VICE-PRESIDENT Constantino Chiwenga yesterday rallied warring Zanu PF camps to bury their differences, stemming from the just-ended divisive party primary elections, to avoid a repeat of bhora musango protest votes in the upcoming general elections.
BY OBEY MANAYITI
In his address at the official opening of the two-day Zanu PF reconciliation and healing workshop for the party’s winning and losing candidates in Harare, Chiwenga admitted the chaos that marred the party’s primaries, but cautioned against protest votes.
“On the purpose of this particular workshop, I want to emphasise that it is aimed at uniting our party in preparation for the forthcoming harmonised elections,” he said.
“Accordingly, I call upon all of you to put your differences aside as dedicated party cadres and focus on campaigning rigorously to ensure that we win the harmonised elections resoundingly.
“Following the last leg of re-runs, the commissariat department proposed a deliberate programme to ensure that the party emerged stronger and united ahead of the harmonised elections.
“The programme, whose thrust is to preach the gospel of unity and reconciliation to the winning and losing candidates, was spearheaded against the backdrop of the need to tackle the bhora musango mantra particularly from the losing candidates.”
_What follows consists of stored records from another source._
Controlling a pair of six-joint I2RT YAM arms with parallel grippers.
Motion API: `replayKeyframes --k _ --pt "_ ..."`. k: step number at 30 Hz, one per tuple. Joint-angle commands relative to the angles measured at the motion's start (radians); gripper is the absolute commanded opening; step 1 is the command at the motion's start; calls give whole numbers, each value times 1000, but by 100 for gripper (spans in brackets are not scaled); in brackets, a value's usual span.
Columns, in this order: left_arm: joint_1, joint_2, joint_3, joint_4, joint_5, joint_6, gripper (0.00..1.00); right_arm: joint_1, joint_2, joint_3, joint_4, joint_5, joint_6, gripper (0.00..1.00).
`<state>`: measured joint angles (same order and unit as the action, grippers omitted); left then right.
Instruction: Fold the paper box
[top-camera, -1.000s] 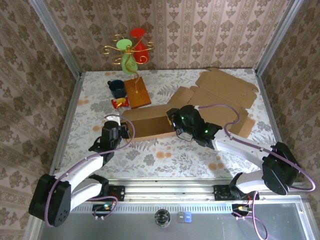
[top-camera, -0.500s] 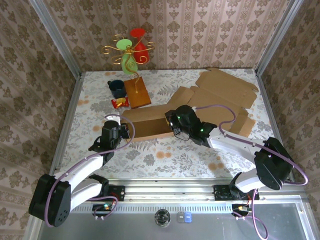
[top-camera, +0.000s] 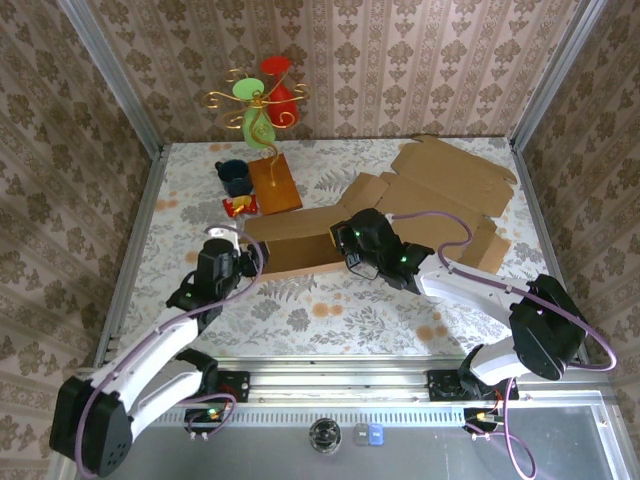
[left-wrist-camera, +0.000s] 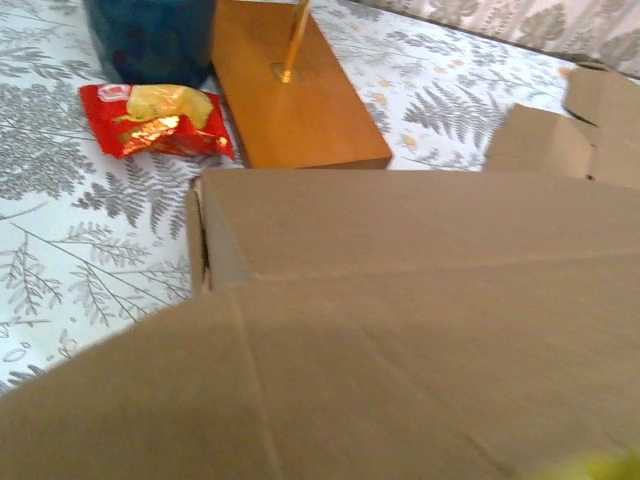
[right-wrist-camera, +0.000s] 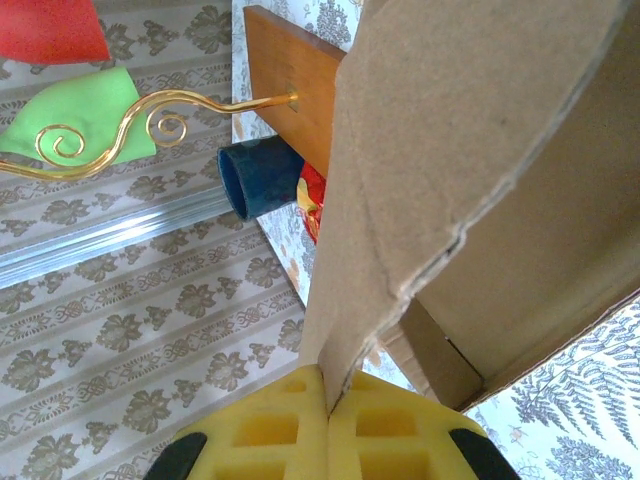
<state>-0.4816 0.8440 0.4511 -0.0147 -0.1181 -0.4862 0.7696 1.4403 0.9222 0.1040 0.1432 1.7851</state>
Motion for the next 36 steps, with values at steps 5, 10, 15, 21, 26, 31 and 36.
replayKeyframes --k 5,10,15,21,26,31,36 --pt "-3 -140 145 -355 42 -231 57 5 14 23 -42 32 17 0" --pt "19 -71 369 -674 36 -417 44 7 15 25 -48 27 12 0" --pt "164 148 611 -946 105 -475 46 8 14 14 -49 24 5 0" --pt "312 354 701 -849 295 -387 55 7 20 14 -45 23 -5 0" --pt "332 495 716 -705 365 -317 59 7 27 11 -44 16 -6 0" --pt "331 609 720 -676 402 -239 60 7 24 3 -58 12 -4 0" --pt "330 627 662 -681 373 -186 59 7 23 -1 -74 -4 -2 0"
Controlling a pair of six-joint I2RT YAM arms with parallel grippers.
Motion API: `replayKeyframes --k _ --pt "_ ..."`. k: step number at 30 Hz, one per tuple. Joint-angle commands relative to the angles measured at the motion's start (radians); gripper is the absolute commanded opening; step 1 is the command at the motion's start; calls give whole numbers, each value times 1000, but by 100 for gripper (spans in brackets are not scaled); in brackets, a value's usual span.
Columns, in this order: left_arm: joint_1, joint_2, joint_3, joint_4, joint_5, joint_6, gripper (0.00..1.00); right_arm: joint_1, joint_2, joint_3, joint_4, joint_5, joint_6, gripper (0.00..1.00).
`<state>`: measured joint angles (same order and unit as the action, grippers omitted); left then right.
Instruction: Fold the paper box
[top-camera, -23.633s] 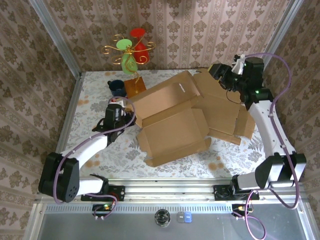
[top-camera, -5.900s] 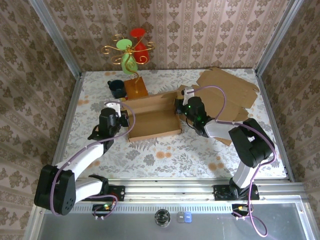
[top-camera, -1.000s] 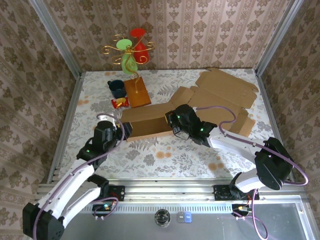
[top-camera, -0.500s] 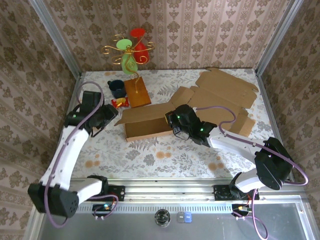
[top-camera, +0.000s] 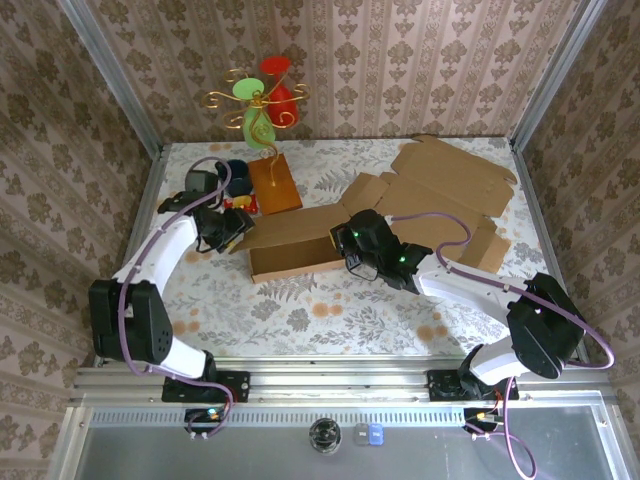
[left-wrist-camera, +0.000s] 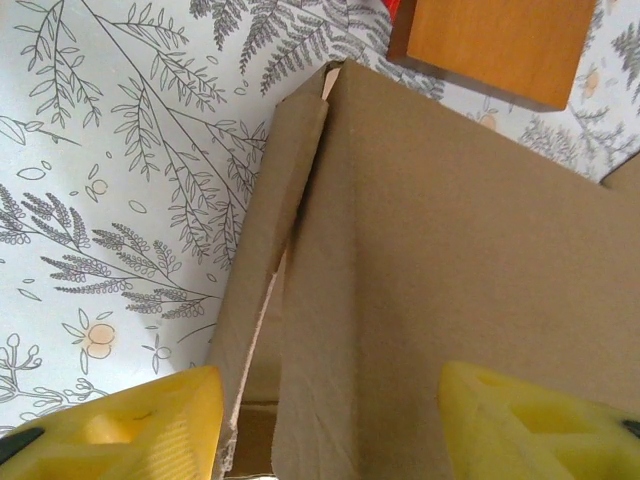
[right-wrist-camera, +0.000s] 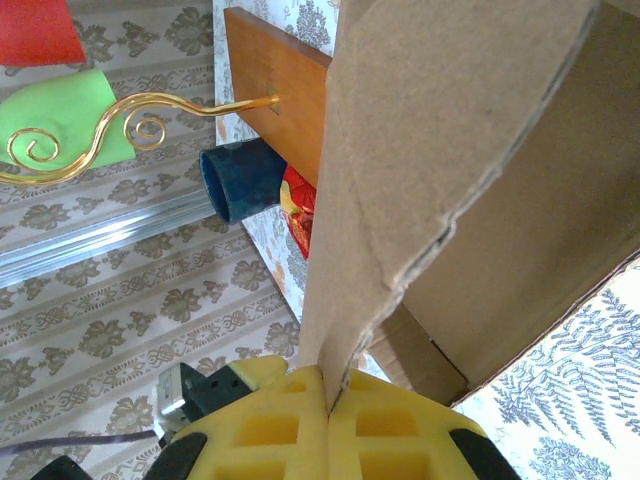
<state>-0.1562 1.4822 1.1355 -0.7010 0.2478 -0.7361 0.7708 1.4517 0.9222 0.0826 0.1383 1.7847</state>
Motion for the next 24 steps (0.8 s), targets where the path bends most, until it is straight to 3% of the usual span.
replayKeyframes --k 1,19,22,24 --pt "5 -13 -41 13 2 71 58 6 13 -1 -59 -4 -3 0" --pt "6 -10 -257 234 24 116 45 4 -1 -65 -105 -54 -10 1" --pt "6 -8 -276 257 21 121 42 3 -3 -74 -120 -74 -14 5" --pt "7 -8 -282 267 21 125 40 -1 -8 -73 -144 -90 -35 12"
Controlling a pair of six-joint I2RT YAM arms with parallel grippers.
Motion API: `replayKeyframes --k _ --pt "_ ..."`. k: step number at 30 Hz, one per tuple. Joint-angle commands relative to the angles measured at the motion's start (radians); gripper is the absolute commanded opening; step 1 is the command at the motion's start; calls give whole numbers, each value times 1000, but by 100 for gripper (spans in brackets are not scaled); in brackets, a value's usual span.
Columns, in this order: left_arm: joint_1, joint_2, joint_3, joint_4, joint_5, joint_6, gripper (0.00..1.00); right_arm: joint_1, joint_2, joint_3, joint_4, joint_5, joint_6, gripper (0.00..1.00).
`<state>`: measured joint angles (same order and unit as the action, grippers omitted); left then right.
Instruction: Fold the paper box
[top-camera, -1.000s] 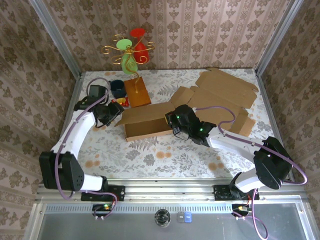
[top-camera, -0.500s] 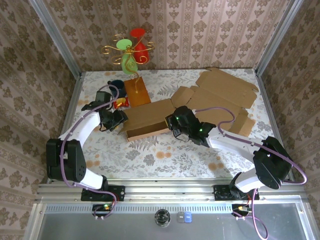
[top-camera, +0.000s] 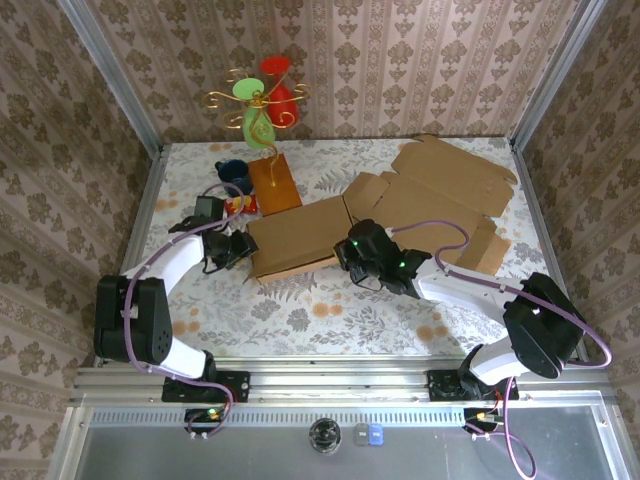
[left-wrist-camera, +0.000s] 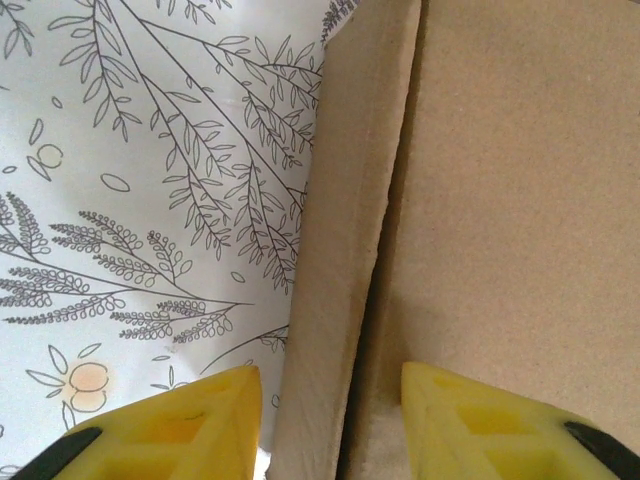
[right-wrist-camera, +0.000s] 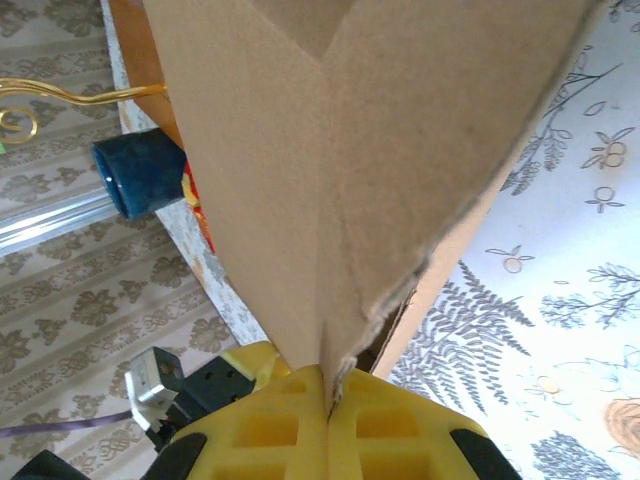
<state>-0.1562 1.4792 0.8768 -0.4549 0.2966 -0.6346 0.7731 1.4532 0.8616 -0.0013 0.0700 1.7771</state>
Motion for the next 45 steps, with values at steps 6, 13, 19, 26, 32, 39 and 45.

The workshop was organised after several aggrieved aspiring party candidates and their supporters stormed the Zanu PF headquarters to protest against alleged rigging, imposition of candidates and the general chaos that characterised the primary elections held last month.
The angry party members were baying for Zanu PF political commissar, Engelbert Rugeje’s head, claiming he engineered the chaos in order to rig the polls in favour of his preferred candidates.
In some constituencies, the party had to organise re-runs, as members threatened to rally behind opposition candidates, including dumping Zanu PF presidential candidate Emmerson Mnangagwa.
Last week, police had to use force to quell a demonstration at the party headquarters in Harare where hundreds of supporters threatened to dump imposed candidates and vote for either the opposition or independent candidates.
Chiwenga yesterday conceded that there were problems with the manner in which primaries were held, but described these as a learning curve.
“To be honest with ourselves, we have to acknowledge that the entire process was a learning curve, hence, challenges were encountered in both the cell verification and the primary elections,” he said.
Delegates reiterated the need to avoid bhora musango campaign and save the party from an embarrassing defeat at the hands of the opposition, although many reiterated their displeasure at the party’s candidates.
Bhora musango rocked Zanu PF in the 2008 elections when party members dumped their presidential candidate, Robert Mugabe and voted for the opposition, resulting in an embarrassing loss for the ruling party.
However, the results of the elections were withheld for six long weeks by the stunned Zanu PF regime, amid widespread allegations of ballot tampering and fraud.
In the ensuing 2008 presidential run-off, Zanu PF militia went on an orgy of violence in which hundreds of MDC supporters were killed, forcing the late MDC-T leader, Morgan Tsvangirai to withdraw from the race and Mugabe declared himself winner after a widely-condemned one-man race.
Mnangagwa will address the workshop today.